1.3. We shall develop new models which take into account both the spatial and temporal nature of the data as well as the fact that the observations are extremes. For instance, we shall extend the linear regression model and spatio-temporal autoregressive moving average process to this context. We also aim at extending the extremality measures for independent functional data to determine extreme spatial observations of functional nature (for instance a rain flow curve at some station during a certain period of time).

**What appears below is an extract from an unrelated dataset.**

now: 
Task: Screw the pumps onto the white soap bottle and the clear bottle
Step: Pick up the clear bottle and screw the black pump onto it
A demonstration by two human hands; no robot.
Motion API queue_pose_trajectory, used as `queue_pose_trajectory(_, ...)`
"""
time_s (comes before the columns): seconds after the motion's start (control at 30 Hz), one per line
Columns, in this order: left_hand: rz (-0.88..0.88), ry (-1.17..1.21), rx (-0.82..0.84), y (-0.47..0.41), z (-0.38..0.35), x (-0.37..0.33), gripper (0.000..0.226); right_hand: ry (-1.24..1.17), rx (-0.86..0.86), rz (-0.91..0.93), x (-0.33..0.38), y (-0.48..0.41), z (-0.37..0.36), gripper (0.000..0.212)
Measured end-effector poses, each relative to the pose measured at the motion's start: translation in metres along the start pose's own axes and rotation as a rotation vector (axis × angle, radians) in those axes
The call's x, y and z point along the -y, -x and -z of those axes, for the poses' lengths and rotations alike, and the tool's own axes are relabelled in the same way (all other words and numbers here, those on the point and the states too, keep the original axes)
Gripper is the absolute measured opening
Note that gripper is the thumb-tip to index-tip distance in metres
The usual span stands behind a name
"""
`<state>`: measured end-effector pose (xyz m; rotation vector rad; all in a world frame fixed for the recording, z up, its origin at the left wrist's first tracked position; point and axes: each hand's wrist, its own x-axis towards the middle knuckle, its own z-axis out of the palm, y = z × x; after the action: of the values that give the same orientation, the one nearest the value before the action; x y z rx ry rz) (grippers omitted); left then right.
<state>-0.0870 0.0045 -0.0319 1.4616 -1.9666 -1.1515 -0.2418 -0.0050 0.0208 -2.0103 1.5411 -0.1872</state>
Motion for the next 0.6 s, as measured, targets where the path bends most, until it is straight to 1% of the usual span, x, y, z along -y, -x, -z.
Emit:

2.1. We shall propose classification methods effective on non-standard data (e.g categorical data) in high dimension and allowing to handle dependencies. In SIMERGE, new tools were proposed to take into account the curse-of-dimensionality issue in the context of verbal autopsy data. Here, we would like first to adapt and/or improve similar approaches in the context of SNP data. Second, Functional Data Analysis (FDA) classification based methods will be used by transforming very high dimensional data into functional data. Rather than using sparsity dependency patterns, SNP data can be analyzed by FDA methods taking advantage of the high dimensionality.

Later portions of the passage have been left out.